Si le cannabis aide ainsi certains à passer ces épreuves de la transformation brutale de soi-même et de la confrontation au réel, de cette totale remise en question des conceptions même de l’existence, comme de nombreux témoignages l’attestent, il pourrait être même jugé comme bénéfique s’il n’avait ces conséquences sociologiques dommageables de la marginalisation symbolique en raison du statut légal actuel du chanvr e indien. A tout le moins comme un moindre mal, qu’il convient d’accompagner avec une prévention intelligente et adaptée, comme " jamais avant les cours ", ou " seulement le soir chez soi ou avec les amis dans un cadre festif ", par exemple.
En tout cas, ces questions sont nettement plus complexes que les affirmations à l’emporte-pièce des certains auditionnés, reprises avec empressement par la commission, et ne ressortissent en aucun cas, sur le fond, du domaine judiciaire, et encore moins à transformer tous ces jeunes en " délinquants " par un artifice législatif. Ces " automédications " ne peuvent être considérées comme des délits ! Pas plus que l’achat d’aspirine ou la cuite du chagrin d’amour.
Le CIRC ne nie pas certains risques liés au cannabis, informe même sur certains de ses inconvénients. Il continuera donc pour cela à se référer au rapport sénatorial canadien en rejetant le rapport du Sénat français qui l’a suivi, jugeant plus crédibles ses informations détaillées que celles du Sénat français qui entretient toutes sortes de confusions et de contrevérités manifestes. Ou également l’article de la Recherche consacré au sujet, qui critique par ailleurs l’idéologie répressive ambiante qui brouille la vérité, un peu avec la méthode de la presse américaine justifiant la guerre en Irak à coups de mensonges ou d’informations erronées et déformées, tout en développant une campagne anti-française pour fustiger ceux qui ne suivent pas le dogme. Sur ces questions de l’informations concernant les réels dangers du cannabis, le rapport sénatorial n’apporte rien, si ce n’est que des confusions et des amalgames grossiers, rejetant tous les éclaircissements durement apportés récemment quand on a tenté de sortir de l’idéologie prônée par le rapporteur et la présidente de cette commission.

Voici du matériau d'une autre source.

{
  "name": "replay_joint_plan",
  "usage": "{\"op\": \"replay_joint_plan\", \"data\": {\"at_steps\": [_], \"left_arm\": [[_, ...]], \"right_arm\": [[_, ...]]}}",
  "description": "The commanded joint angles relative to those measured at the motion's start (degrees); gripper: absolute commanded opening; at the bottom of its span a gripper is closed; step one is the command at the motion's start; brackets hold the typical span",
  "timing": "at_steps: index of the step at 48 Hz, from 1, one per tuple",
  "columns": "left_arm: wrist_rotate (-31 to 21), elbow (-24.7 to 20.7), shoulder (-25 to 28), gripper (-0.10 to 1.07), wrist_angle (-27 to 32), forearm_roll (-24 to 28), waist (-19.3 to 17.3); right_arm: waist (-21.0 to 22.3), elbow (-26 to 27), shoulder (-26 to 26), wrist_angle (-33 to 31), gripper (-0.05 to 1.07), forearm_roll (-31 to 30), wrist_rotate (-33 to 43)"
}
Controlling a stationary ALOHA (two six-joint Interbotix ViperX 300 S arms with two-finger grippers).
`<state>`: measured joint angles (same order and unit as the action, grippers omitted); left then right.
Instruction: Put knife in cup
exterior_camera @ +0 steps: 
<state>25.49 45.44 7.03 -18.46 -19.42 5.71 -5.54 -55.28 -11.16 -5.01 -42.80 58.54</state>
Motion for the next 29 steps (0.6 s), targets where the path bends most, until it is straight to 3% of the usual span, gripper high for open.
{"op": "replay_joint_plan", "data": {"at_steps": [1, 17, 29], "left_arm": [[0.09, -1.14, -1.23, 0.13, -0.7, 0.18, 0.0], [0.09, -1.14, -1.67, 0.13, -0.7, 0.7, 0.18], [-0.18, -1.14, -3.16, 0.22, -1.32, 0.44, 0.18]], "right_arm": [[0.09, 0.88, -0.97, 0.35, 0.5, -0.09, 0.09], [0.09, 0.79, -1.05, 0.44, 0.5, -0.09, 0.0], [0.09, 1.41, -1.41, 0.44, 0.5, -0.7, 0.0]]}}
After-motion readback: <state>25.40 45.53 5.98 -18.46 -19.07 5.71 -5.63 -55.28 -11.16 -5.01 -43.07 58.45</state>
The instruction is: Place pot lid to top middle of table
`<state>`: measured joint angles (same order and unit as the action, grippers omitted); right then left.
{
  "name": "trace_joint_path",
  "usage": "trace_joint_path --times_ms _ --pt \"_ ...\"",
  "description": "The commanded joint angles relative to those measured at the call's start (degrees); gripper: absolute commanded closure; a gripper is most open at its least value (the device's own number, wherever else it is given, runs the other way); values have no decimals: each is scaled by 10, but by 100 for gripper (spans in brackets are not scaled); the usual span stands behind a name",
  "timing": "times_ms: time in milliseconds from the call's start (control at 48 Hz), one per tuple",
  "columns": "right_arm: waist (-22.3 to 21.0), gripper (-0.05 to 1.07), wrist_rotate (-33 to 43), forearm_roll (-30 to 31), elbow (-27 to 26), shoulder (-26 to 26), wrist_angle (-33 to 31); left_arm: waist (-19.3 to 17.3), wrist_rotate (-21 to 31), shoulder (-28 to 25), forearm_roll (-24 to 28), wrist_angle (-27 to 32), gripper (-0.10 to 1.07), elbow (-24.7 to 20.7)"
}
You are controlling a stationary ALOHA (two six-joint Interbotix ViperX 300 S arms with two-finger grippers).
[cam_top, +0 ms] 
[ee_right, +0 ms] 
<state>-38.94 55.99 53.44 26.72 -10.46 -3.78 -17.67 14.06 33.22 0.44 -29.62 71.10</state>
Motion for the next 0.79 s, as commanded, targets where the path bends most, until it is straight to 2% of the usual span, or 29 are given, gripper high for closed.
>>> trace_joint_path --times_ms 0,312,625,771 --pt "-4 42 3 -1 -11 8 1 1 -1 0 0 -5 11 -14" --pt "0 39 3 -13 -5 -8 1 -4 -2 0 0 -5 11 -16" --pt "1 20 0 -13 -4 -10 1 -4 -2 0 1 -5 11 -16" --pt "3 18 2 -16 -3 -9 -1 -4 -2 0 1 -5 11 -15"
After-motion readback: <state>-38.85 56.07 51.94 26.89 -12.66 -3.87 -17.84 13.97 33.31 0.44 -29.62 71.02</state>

Il s’agit de mettre toutes ces informations concernant les vices du cannabis en perspective, d’abord en distinguant bien ce qui est attribuable de la consommation elle-même, au produit seul, de ce qui est causé par le contexte social, celui de l’âge, et bien sûr par le contexte légal, qui pousse à la clandestinité, à tout le moins à une grande discrétion pour la majorité des fumeurs. Ce qu’avait fait par exemple le rapport Roques, tant critiqué au cours des auditions.
On sait ainsi que la répression frappe plus sûrement, plus systématiquement les " désocialisés ", visibles, cibles naturelles des forces de police, que les fumeurs socialement parfaitement intégrés, quasiment invisibles sauf coup de malchance, ce qui occasionne une grande distorsion de la réalité à travers les statistiques policières. Mais cela permet aux sénateurs d’affirmer que le cannabis " désocialise " à partir des statistiques policières, sans la moindre discussion. Cela en plus du fait que l’illégalité de cette consommation pousse à la clandestinité… comme naguère l’homosexualité.